June 9, 2013 By Marc van Zadelhoff 2 min read

So with security challenges being greater than ever in today’s digital world, the burden to protect the intellectual property and the data that flows throughout the organization has extended beyond the sole responsibility of the CISO.  And this has really come up as a key topic with our customers: how do we explain the current state of security, and what to do about it, to the C-Suite?!

Together with the IBM Institute for Business value and Global Service’s security team, we recently published a paper (Managing Threats in the Digital Age) that shares our thoughts on how the entire C-suite has to take a role in protecting the organization – a sort of balanced approach – that gets everyone thinking about security, risk and compliance.

In summary, security issues require the attention of the entire C-suite of executives because of the dependencies that exist between the silos – especially when back things happen.  For example, as CHROs expand the workforce with temporary contractors,  they need to be concerned about access control to sensitive customer data or intellectual property; CFOs need to be concerned about meeting regulatory guidelines to avoid stiff penalties for non-compliance and and CMOs need to worry about brand image when external attacks occur to the network and news of the breach hits the media.

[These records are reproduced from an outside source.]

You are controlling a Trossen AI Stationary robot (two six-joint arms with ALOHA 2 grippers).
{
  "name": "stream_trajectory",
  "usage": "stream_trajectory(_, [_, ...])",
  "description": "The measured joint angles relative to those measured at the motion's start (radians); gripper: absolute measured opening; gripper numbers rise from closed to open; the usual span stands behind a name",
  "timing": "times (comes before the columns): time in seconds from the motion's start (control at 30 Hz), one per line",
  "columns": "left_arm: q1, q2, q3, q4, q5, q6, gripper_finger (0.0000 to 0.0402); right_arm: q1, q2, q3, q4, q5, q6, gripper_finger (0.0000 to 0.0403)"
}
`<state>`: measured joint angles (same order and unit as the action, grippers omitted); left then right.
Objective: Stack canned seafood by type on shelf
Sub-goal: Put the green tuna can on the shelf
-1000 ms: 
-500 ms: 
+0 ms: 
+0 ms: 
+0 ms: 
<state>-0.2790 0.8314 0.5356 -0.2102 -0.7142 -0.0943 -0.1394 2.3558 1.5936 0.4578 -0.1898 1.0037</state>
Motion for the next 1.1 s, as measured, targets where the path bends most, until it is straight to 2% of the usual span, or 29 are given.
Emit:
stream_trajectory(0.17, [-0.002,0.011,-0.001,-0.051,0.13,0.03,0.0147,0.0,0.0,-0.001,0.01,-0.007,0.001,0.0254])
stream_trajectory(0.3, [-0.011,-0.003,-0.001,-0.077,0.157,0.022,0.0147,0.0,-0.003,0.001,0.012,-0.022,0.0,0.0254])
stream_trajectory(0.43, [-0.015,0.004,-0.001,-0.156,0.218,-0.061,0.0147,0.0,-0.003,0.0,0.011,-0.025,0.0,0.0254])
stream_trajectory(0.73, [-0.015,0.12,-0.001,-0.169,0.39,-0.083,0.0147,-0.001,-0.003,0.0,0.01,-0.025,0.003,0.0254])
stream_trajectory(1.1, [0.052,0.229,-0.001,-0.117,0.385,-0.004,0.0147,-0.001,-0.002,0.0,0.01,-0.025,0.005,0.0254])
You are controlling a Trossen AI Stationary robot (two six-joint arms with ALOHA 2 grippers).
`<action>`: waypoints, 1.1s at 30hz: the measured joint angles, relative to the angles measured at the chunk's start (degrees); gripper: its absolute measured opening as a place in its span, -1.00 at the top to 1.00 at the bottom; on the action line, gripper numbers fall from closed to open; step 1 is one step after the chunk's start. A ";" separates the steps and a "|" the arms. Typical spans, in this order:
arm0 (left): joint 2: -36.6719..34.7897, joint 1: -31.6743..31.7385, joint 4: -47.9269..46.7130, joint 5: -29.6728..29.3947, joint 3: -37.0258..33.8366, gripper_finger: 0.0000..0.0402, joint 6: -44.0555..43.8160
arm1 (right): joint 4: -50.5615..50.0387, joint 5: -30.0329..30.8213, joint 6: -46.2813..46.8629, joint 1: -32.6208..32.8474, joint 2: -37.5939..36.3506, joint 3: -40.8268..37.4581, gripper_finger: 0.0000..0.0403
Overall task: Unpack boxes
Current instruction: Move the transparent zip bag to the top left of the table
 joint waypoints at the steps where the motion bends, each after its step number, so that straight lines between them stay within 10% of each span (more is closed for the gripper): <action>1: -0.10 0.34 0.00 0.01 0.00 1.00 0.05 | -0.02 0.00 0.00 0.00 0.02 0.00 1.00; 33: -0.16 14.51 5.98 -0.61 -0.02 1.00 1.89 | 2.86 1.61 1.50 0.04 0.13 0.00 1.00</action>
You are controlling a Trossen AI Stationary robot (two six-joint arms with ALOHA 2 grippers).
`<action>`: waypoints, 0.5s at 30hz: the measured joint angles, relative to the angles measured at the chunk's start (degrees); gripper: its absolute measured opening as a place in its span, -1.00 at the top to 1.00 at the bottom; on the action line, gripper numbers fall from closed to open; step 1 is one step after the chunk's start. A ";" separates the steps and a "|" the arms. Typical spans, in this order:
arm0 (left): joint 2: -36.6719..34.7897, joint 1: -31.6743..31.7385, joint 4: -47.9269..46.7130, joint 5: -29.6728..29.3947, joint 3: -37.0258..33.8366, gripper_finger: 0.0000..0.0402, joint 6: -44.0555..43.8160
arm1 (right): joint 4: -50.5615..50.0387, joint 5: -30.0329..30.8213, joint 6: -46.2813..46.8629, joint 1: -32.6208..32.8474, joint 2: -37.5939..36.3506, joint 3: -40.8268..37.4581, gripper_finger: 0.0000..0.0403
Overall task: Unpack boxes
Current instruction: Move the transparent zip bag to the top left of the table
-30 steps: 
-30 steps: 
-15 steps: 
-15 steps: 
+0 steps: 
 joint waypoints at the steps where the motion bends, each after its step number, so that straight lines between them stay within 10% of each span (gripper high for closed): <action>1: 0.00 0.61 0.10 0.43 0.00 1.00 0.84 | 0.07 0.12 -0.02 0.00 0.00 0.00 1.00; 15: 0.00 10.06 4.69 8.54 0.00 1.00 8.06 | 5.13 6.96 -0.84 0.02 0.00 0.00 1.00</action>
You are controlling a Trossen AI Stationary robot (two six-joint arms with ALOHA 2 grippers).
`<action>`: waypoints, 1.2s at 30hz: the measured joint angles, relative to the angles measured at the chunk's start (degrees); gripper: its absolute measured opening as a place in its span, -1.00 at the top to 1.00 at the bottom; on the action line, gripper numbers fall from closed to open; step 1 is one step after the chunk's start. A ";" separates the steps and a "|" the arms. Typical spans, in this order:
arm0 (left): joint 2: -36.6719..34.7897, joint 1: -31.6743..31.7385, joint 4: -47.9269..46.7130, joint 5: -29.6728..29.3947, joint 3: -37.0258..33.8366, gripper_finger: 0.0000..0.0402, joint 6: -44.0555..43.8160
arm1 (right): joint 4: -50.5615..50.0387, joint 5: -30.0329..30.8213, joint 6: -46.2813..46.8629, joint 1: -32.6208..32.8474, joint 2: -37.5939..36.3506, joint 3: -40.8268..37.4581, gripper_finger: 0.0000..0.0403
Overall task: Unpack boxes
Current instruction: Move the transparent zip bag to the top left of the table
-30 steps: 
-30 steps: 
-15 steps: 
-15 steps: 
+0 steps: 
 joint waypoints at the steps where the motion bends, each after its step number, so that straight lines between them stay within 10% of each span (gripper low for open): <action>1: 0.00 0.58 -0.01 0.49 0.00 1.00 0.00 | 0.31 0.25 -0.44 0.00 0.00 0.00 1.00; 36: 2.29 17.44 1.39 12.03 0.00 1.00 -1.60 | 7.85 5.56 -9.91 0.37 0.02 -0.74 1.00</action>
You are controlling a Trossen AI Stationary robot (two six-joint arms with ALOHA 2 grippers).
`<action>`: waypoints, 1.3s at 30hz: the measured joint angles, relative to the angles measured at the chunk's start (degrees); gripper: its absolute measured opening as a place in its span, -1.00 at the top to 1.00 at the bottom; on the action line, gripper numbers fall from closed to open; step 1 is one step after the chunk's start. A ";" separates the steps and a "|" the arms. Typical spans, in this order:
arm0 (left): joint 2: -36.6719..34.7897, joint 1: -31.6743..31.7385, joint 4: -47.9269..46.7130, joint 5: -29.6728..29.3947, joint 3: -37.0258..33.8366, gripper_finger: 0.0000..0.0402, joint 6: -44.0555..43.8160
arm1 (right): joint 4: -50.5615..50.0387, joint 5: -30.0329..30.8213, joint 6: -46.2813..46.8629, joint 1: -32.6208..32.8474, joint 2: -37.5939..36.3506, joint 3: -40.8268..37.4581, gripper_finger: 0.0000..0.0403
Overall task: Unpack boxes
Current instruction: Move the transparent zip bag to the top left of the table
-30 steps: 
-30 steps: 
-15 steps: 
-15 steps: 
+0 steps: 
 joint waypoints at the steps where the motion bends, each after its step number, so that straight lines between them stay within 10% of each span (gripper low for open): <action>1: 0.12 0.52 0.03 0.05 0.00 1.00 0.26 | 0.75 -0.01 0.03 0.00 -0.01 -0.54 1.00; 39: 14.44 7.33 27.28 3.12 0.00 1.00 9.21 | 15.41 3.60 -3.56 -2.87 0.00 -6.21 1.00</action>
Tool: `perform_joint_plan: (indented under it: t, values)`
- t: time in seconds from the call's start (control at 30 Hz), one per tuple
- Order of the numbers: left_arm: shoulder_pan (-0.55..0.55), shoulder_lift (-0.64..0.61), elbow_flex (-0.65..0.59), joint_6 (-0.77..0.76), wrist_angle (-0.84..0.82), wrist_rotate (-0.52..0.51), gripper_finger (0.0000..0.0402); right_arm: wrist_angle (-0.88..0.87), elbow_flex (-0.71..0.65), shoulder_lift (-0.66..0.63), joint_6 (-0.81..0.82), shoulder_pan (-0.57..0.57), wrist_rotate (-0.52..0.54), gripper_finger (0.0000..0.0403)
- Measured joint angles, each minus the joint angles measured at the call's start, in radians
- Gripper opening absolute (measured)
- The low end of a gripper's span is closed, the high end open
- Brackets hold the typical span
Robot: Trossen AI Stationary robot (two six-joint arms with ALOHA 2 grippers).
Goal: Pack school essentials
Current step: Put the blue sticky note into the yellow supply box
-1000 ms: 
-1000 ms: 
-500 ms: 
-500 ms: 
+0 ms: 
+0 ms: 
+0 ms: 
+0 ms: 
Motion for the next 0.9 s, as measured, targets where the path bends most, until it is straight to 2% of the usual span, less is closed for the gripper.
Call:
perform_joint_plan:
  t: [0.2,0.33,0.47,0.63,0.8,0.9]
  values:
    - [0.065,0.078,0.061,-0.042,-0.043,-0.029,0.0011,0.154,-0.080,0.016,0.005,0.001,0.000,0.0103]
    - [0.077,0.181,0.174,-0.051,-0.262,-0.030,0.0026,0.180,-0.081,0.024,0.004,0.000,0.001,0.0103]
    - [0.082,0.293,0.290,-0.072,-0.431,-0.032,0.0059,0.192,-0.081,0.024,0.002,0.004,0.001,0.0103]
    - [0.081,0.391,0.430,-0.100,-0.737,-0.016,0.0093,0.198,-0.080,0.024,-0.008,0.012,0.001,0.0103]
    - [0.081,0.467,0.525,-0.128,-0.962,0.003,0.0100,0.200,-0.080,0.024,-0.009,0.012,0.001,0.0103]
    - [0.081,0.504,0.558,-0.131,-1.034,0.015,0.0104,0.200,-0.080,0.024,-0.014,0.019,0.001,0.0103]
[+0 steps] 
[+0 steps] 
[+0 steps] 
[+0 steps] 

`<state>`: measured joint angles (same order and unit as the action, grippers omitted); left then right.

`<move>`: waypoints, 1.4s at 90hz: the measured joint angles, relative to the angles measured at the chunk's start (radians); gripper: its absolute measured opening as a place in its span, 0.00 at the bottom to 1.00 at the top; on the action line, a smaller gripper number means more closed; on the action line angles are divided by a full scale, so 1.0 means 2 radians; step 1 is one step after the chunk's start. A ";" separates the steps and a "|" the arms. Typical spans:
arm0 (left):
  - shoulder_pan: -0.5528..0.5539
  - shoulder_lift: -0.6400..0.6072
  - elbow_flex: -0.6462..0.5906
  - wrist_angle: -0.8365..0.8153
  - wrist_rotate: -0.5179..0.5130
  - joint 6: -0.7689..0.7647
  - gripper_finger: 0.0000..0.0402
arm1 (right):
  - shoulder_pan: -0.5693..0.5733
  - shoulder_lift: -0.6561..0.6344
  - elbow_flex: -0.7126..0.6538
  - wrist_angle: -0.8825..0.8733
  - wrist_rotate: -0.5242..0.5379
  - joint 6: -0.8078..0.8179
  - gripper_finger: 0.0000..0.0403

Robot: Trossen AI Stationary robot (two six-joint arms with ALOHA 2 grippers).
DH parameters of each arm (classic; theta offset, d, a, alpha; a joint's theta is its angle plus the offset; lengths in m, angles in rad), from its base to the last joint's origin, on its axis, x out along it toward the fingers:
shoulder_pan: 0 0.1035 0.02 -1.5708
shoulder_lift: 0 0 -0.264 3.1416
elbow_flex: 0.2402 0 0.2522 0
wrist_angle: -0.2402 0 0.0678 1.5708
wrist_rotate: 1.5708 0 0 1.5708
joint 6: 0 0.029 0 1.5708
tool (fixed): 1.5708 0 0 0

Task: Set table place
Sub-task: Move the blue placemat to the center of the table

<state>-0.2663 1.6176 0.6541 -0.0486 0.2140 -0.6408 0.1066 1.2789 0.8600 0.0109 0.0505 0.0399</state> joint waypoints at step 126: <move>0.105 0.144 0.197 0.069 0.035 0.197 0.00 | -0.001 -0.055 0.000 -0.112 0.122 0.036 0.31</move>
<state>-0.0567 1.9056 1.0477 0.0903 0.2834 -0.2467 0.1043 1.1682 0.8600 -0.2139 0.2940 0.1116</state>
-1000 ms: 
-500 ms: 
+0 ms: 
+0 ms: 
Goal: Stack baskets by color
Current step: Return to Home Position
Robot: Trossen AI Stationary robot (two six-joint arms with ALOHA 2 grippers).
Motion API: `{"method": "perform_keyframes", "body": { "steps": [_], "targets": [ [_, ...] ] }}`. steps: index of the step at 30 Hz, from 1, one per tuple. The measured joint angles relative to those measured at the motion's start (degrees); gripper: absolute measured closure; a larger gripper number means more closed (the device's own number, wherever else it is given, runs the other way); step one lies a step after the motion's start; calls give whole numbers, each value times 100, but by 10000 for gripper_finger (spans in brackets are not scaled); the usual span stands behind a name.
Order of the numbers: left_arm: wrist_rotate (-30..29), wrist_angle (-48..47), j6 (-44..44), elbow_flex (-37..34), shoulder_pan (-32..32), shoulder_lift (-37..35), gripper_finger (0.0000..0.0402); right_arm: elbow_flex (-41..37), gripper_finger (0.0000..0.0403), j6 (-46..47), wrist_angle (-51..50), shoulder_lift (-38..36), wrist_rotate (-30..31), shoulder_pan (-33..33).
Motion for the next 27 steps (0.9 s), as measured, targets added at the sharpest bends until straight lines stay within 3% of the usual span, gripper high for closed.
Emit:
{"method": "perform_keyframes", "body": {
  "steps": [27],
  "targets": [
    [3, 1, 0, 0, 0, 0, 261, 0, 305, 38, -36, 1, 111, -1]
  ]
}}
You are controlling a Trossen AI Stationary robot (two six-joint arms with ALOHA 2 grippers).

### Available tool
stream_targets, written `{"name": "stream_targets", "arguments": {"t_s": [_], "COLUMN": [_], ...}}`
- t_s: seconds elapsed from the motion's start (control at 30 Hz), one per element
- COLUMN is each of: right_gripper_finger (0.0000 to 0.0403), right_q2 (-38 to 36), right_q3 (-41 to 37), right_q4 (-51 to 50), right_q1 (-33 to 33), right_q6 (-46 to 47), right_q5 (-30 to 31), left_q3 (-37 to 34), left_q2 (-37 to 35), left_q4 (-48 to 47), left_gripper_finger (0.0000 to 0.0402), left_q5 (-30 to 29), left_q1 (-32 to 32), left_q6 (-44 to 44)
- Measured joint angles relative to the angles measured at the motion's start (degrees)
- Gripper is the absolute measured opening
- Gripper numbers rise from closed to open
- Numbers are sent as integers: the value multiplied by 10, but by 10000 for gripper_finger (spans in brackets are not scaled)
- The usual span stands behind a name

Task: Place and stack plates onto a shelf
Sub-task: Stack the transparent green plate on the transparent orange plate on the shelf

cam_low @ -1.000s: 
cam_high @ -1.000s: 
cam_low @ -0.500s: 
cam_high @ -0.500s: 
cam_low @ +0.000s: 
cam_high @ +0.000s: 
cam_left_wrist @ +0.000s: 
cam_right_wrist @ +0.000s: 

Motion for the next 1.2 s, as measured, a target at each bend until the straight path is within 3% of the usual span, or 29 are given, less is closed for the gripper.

Also mentioned in the “Managing Threats…” white paper, we give our perspective on what we think the next major step in security controls, processes and technology will be. It looks at the connected system of people, infrastructure, applications and data and how we can use analytics to correlate events and insights across all these domains to make security a more manageable task.  It takes some things that IBM is very good at, like analytics, and uses that technology to more effectively find that ever illusive needle in the haystack.  Watch this space for more exciting news in the future about security analytics.

So, what are your thoughts?  Are C-level executives starting to share the security responsibility beyond just the CIO and CISO?